Platelet aggregation was measured in this patient as a marker of antiplatelet effect, since the method has previously proved valid to investigate the antiplatelet effect in patients with myeloproliferative disorders [14]. Increased platelet aggregation observed 3 days after STEMI (Figure 2) supports the theory of insufficient platelet inhibition despite clopidogrel treatment. However, platelet aggregation measured by impedance aggregometry is highly dependent on platelet count [15], suggesting that the increased aggregation in this patient may be partly explained by thrombocytosis. ADP-induced platelet aggregation remained increased 17 days after STEMI, despite treatment with ticagrelor and aspirin.

It is difficult to determine the exact reasons for the insufficient platelet inhibition. However, a plausible explanation may be an accelerated platelet turnover. We measured IPC and IPF as a marker of increased platelet turnover [16] and found increased values 3 days after STEMI, consistent with previous findings [16]. The patient had thrombocytosis and was a smoker, which are both known to be associated with an accelerated platelet turnover [17, 18]. In patients with accelerated platelet turnover, an increased proportion of immature platelets are released from the bone marrow. These immature, reticulated platelets may be more hemostatic-reactive. They can produce proteins involved in hemostasis, due to residual mRNA derived from megakaryocytes, and are therefore more likely to participate in thrombus formation [1820].

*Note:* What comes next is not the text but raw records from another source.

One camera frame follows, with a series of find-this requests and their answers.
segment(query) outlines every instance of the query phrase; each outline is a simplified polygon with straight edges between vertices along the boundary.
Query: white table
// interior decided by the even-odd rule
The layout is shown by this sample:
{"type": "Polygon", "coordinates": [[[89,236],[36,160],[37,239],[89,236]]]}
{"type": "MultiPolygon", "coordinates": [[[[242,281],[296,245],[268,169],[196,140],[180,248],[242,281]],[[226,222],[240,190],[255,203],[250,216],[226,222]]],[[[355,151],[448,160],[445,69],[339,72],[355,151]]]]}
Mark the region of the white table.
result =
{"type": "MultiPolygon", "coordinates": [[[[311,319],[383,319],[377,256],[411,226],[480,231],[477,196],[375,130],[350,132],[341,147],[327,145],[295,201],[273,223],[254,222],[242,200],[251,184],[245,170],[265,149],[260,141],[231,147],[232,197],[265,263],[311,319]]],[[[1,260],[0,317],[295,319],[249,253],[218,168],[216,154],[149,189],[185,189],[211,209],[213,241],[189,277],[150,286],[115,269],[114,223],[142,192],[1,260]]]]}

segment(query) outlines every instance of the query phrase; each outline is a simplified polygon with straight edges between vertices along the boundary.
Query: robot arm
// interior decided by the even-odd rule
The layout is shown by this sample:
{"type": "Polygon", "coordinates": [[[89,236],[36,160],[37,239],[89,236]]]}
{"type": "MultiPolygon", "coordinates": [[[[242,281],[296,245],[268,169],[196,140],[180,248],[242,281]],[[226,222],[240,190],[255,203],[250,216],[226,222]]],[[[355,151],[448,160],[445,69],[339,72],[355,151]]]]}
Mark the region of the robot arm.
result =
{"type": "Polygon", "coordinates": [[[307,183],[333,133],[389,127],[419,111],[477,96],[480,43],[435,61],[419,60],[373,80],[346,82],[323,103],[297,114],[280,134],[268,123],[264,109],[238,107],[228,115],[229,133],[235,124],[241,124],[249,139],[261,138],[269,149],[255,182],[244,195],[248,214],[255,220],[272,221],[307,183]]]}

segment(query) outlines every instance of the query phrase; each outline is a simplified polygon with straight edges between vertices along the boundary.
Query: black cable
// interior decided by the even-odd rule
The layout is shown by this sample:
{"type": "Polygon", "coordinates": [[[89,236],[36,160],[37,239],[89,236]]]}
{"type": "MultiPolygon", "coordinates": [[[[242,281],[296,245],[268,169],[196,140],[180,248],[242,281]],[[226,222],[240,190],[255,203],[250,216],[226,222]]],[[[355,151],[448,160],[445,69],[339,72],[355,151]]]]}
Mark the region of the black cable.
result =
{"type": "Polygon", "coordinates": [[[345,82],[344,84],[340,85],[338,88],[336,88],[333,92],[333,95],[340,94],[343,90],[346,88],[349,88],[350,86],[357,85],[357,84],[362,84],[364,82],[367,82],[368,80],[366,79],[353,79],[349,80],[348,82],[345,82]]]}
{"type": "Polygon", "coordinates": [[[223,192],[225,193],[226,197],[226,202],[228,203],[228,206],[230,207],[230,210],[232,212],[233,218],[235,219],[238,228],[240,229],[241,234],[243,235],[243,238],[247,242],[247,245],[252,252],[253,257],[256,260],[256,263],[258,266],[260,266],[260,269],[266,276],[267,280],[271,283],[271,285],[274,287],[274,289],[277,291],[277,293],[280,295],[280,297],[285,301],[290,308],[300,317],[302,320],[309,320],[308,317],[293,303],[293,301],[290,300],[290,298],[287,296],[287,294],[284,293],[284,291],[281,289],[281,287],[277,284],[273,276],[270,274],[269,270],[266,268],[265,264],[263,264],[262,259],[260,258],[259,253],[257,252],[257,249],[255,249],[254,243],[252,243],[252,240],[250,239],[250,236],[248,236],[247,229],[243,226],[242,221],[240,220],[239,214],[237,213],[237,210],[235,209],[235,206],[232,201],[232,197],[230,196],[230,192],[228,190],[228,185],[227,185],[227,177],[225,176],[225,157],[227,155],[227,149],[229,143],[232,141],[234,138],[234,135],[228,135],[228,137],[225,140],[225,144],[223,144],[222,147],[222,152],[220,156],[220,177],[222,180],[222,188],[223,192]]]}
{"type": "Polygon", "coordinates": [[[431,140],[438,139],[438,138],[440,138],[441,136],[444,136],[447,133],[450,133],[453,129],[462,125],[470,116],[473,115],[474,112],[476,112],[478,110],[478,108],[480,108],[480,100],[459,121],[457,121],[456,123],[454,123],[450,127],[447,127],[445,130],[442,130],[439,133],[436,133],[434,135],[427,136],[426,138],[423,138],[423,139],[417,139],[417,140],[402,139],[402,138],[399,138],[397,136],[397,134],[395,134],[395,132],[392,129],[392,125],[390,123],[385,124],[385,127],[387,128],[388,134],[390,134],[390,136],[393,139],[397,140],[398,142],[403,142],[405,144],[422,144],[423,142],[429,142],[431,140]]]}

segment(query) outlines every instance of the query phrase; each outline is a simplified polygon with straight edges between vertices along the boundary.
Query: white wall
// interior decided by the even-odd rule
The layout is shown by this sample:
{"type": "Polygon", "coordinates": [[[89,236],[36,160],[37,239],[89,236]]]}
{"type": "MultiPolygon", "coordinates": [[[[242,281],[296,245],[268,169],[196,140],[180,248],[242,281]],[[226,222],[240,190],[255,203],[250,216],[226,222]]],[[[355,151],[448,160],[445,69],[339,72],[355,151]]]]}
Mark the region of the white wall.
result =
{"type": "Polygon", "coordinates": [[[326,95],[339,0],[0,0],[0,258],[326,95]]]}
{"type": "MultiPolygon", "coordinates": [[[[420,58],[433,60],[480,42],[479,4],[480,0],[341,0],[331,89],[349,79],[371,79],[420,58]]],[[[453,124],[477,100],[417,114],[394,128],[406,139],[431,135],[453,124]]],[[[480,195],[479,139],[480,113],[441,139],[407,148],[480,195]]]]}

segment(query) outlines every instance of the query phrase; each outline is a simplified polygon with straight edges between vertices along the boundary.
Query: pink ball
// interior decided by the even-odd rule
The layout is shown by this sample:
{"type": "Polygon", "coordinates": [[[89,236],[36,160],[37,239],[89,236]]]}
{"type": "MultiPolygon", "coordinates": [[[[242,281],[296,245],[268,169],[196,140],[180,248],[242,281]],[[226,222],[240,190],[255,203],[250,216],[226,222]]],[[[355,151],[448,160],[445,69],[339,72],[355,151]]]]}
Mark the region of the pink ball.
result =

Seventeen days after the MI, we observed a decrease in IPC, but the values were still above the reference interval (Figure 1), consistent with accelerated platelet turnover in a more stable phase [21]. In addition to very high platelet counts (500–700×109/L), we found continually high values of IPF. Our patient’s poor response to clopidogrel may therefore partly be explained by an accelerated platelet turnover, counteracting the antiplatelet effects of clopidogrel [18,22]. The poor response may also partly be a consequence of the thrombocytosis. Finally, other explanations may involve variations in pharmacogenetics, bioavailability, and drug interactions [23].


Patients with polycythemia vera have a high risk of thromboembolic complications. Exploring mechanisms of thrombosis in these patients is important, and this case report illustrates that poor response to antiplatelet therapy may be a contributing factor. However, the pathophysiological role of accelerated platelet turnover and immature platelets is not yet fully understood [24,25], and further studies are warranted to determine the role of IPC/IPF as markers of accelerated platelet turnover and poor response to antithrombotic treatment [26,27].


Competing interests

None related to this manuscript. The authors report the following general interests: ELG has received speaker honoraria from AstraZeneca, Baxter, Bayer, Boehringer-Ingelheim, Bristol-Myers Squibb, MSD, and Pfizer and has previously participated in advisory board meetings for AstraZeneca, Bayer, Boehringer-Ingelheim, and Bristol-Myers Squibb. SDK has received lecture fees from Aspen, AstraZeneca, and Bayer. AMH has received speaker’s fees from CSL Behring, Bayer, Boehringer-Ingelheim, Bristol-Myers Squibb, and Leo Pharma and unrestricted research support from Octapharma, CSL Behring, and Leo Pharma. OHP and MLL have no interests to declare.